▸ **Exercise goal**
Below are the records. Retype exactly the lines between the lines holding "target: <item>bedding</item>" and "Trace the outline of every instance of the <item>bedding</item>.", inclusive.

▸ **Exercise materials**
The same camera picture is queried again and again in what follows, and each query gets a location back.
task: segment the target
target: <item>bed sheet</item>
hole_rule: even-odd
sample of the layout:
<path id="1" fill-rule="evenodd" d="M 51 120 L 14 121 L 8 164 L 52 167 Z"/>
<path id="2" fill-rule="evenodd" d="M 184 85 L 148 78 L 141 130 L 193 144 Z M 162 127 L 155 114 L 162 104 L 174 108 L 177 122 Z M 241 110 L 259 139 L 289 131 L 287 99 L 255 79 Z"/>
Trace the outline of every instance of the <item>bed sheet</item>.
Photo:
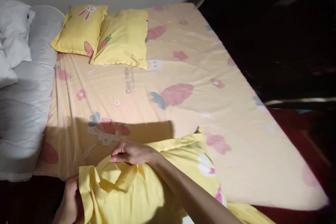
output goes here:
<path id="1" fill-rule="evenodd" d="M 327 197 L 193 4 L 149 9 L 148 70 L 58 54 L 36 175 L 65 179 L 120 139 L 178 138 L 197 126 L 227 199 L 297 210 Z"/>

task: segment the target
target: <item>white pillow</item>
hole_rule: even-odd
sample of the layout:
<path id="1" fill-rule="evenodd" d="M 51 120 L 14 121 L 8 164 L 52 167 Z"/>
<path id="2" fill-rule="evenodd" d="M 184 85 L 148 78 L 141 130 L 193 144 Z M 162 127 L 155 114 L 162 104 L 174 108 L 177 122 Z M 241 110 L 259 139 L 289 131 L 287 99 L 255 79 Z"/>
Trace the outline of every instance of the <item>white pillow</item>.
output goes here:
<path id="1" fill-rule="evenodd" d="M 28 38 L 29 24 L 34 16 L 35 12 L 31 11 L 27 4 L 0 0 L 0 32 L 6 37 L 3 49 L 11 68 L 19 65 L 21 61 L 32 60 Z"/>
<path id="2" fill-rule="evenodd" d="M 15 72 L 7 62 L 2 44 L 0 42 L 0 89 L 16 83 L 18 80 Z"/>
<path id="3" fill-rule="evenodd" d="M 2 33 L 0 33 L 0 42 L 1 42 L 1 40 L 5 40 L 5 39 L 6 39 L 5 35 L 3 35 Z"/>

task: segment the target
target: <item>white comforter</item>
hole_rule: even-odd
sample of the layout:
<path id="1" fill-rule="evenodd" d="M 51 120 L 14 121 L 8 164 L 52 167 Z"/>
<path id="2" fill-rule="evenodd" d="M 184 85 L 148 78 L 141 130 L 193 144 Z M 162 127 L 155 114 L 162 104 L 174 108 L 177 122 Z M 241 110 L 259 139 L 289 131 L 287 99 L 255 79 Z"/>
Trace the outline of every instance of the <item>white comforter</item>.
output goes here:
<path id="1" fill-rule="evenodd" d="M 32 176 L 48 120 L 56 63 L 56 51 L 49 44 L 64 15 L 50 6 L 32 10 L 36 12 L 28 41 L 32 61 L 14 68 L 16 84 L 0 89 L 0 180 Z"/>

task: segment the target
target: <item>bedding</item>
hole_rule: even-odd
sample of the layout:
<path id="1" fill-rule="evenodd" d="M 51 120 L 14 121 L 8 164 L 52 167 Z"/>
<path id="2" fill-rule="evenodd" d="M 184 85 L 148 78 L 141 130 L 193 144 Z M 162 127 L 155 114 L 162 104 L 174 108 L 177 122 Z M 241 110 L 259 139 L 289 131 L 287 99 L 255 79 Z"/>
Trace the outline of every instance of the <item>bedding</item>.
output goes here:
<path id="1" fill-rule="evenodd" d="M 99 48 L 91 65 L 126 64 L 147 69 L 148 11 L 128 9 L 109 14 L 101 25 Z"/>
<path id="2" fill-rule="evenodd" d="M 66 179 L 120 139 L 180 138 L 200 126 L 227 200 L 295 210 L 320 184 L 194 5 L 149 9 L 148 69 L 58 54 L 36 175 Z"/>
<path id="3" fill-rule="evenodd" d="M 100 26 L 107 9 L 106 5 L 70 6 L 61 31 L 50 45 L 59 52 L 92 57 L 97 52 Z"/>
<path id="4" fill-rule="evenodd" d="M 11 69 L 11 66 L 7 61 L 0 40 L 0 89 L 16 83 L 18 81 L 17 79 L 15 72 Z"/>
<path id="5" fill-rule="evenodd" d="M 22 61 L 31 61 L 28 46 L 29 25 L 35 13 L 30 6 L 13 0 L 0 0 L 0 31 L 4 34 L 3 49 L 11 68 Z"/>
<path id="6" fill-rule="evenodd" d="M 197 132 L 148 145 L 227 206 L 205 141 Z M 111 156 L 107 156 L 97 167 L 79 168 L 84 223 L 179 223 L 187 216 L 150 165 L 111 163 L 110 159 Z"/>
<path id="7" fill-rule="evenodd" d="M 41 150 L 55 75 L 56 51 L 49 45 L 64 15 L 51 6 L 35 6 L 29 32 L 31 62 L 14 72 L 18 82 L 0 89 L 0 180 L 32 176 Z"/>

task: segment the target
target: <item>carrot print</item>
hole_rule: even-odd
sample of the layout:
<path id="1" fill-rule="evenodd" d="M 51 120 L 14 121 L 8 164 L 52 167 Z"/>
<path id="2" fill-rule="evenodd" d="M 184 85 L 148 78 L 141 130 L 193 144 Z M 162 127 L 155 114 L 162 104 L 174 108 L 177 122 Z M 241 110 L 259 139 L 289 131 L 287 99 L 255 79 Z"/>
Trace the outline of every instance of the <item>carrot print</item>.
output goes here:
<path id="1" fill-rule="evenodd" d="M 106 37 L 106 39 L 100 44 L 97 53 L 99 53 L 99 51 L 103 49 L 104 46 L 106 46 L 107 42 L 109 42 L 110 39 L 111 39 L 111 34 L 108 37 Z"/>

==

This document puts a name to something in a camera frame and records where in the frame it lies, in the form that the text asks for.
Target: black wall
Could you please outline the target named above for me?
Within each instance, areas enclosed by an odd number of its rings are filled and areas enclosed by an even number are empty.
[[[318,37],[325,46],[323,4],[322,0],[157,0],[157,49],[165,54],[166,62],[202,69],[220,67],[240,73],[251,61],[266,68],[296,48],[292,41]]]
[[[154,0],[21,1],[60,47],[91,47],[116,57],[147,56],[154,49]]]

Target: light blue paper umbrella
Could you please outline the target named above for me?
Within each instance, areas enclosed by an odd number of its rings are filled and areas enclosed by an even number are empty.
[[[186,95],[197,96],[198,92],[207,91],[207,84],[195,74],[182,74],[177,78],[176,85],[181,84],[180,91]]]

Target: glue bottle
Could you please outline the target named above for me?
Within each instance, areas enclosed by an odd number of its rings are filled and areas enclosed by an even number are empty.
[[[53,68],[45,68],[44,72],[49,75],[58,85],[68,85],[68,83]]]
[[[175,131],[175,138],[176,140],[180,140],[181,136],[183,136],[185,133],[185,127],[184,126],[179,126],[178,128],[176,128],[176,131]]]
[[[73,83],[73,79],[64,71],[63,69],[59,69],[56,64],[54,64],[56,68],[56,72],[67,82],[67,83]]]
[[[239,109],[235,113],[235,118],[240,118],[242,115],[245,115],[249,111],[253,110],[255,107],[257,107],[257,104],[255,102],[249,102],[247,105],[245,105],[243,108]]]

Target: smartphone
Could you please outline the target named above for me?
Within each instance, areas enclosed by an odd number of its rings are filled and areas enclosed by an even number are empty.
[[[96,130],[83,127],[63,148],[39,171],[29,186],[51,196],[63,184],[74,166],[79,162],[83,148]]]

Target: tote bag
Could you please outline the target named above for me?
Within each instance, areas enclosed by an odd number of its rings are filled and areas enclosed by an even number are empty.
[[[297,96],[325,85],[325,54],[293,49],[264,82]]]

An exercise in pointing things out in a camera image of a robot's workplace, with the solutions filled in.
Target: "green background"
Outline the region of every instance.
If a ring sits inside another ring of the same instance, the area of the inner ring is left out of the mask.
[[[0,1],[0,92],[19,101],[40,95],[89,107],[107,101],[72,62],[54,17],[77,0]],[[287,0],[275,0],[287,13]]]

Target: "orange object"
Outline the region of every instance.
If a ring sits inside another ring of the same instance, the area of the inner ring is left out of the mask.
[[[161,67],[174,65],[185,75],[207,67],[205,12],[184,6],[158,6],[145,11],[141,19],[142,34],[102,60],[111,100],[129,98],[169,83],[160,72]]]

...

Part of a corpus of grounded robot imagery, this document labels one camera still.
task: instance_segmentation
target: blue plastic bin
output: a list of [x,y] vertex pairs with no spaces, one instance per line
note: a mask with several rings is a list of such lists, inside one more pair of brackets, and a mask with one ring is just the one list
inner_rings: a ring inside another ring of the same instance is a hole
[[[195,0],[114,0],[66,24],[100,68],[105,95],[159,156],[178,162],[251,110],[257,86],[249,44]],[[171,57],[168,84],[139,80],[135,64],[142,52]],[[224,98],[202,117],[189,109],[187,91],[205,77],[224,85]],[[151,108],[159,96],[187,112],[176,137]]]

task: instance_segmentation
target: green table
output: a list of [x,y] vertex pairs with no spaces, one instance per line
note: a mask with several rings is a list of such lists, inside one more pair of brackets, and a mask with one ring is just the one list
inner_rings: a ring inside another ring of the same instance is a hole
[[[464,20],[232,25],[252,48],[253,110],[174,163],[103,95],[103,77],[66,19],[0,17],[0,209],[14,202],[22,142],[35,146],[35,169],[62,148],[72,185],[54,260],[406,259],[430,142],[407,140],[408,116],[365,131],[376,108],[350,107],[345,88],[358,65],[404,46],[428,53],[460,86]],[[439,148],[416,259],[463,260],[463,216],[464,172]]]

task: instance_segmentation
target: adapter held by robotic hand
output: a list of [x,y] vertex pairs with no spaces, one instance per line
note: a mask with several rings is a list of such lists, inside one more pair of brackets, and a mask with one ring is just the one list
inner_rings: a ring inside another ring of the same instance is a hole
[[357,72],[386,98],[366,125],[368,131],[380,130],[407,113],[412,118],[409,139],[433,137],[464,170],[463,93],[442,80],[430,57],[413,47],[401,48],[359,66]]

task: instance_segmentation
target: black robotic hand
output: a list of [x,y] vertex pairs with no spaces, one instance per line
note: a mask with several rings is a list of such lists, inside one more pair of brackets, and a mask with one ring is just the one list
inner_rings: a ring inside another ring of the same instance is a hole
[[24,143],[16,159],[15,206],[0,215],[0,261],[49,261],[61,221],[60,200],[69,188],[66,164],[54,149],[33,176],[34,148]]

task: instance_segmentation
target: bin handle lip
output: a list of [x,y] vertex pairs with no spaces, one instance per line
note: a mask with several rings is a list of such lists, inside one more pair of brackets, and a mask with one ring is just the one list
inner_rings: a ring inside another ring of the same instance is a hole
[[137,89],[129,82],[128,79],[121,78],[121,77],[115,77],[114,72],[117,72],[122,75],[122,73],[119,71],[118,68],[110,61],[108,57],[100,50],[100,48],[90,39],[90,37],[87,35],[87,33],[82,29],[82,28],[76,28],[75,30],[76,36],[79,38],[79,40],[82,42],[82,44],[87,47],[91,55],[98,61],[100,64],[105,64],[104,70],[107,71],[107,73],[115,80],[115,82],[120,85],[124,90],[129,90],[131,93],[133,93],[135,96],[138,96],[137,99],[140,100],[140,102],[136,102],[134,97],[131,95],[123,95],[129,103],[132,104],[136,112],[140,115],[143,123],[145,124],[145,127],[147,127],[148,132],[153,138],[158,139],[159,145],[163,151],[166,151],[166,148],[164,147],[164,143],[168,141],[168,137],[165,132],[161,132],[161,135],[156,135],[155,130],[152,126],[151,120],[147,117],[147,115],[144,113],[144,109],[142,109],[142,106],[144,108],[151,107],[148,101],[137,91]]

▸ **Completed task**
target: <item>bedding</item>
hole_rule: even-odd
sample of the layout:
<path id="1" fill-rule="evenodd" d="M 51 120 L 14 121 L 8 164 L 52 167 Z"/>
<path id="2" fill-rule="evenodd" d="M 184 85 L 148 78 L 141 130 L 193 144 Z M 162 127 L 155 114 L 162 104 L 174 108 L 177 122 Z M 241 110 L 259 139 L 289 131 L 287 99 L 255 79 Z"/>
Trace the outline of every instance of the <item>bedding</item>.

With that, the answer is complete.